Depuis la décentralisation mise en place dans les années 1980, l’antienne du millefeuille territorial structure tous les discours sur la France irréformable avec ses 36 000 communes et ses querelles de clocher si ridicules à l’heure de la mondialisation.
Peut-être est-il bon de rappeler que la dénonciation du mille-feuille territorial a d’abord été le fait de hauts fonctionnaires et de quelques universitaires, quand on est non élu il est toujours plus facile de dire ce qu’il est bon de faire. Un esprit malin pourrait y voir quelque amertume chez les hauts fonctionnaires des grands corps de l’Etat d’avoir été dépossédés d’une part de leurs compétences et donc de leurs pouvoirs. Ainsi, ils voient souvent l’élu local comme peu compétent, en tous cas moins qu’eux-mêmes, et surtout prisonnier de son électorat et donc de ce fait plus préoccupé des intérêts locaux que de l’intérêt général, qui n’est d’ailleurs pas si évident à définir.
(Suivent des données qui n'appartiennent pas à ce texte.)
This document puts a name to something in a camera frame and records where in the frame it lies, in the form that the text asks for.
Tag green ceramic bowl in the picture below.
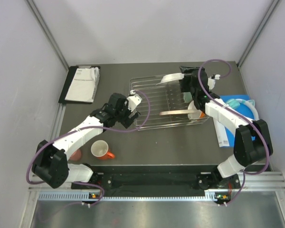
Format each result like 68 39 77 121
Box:
183 92 192 103

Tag white blue-rimmed plate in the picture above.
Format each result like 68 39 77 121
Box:
156 73 184 86

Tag small white bowl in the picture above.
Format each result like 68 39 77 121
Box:
188 101 206 120

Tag metal wire dish rack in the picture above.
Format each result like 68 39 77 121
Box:
130 75 209 131

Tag pink cream floral plate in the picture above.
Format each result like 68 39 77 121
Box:
159 109 197 116

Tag orange white mug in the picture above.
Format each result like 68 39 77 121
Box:
91 140 115 160

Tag pink plastic cup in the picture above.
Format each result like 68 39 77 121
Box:
69 149 82 161

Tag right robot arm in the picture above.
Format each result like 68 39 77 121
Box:
179 66 273 188

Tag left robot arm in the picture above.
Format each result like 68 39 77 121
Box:
27 90 143 189

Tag teal cat-ear headphones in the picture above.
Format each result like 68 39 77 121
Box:
226 98 259 120

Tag blue folder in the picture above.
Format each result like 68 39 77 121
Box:
213 95 250 147

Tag black tray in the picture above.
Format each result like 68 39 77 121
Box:
58 66 101 104

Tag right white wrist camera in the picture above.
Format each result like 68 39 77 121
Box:
208 74 221 90

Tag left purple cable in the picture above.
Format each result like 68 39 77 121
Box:
26 90 151 207

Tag aluminium rail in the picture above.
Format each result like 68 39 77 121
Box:
28 171 285 192

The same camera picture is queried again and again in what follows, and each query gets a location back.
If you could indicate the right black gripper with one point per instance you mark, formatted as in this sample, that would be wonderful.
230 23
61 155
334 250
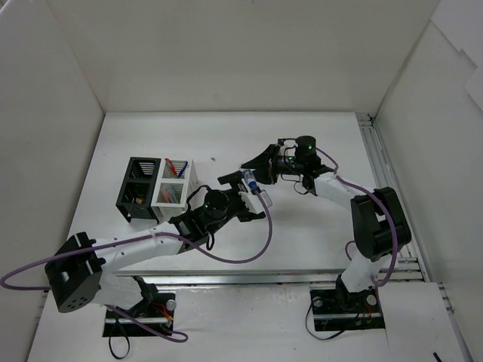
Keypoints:
272 164

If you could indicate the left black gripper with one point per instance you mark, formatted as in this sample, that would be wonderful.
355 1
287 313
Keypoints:
241 200

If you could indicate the clear blue-capped glue bottle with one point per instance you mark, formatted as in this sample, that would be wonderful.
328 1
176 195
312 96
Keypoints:
251 181

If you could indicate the blue ballpoint pen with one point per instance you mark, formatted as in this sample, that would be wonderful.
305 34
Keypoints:
182 170

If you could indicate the red pen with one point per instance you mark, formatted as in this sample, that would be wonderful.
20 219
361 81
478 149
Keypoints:
171 167

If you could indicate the teal blue pen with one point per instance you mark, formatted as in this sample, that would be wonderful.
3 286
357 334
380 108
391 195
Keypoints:
178 190

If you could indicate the orange red marker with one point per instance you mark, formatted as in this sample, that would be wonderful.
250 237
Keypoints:
169 193

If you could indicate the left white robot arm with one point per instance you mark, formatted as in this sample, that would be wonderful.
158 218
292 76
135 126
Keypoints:
84 270

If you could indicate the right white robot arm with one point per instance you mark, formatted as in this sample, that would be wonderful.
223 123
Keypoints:
380 227

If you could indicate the white slatted organizer box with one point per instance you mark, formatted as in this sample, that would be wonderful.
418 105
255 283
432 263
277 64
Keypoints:
176 181

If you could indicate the black slatted organizer box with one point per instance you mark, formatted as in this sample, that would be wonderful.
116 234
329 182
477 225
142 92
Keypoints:
138 182

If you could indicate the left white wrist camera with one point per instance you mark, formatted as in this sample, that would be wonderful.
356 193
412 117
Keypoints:
253 203

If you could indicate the aluminium front rail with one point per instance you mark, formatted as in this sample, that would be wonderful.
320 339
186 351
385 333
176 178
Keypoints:
240 278

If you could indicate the aluminium side rail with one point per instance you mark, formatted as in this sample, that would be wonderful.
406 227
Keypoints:
412 266

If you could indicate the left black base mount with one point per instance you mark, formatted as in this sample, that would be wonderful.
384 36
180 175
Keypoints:
159 316

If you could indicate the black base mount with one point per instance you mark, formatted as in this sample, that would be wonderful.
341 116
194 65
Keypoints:
159 316
334 311

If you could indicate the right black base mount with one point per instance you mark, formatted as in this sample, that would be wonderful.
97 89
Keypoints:
334 311

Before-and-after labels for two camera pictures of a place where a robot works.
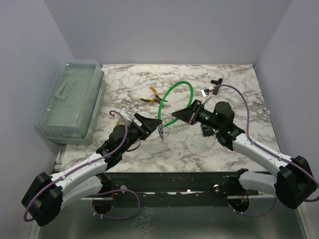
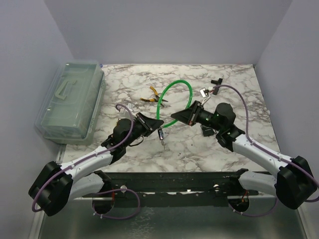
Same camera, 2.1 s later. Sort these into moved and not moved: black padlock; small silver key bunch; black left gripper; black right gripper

L’embrouillaminis des innombrables découpages territoriaux qui répète-t-on à l’envi déroute le citoyen qui n’y comprend plus rien, qui ne sait qui fait quoi et surtout qui est responsable de quoi, résulte bien moins des quatre niveaux de l’organisation territoriale française, commune, département, région, Etat, très bien identifiés, mais des multiples découpages territoriaux techniques SIVOM, SCOT, PLU, ZEP, ZUS etc. que les élus eux-mêmes ont quelque difficulté à bien repérer.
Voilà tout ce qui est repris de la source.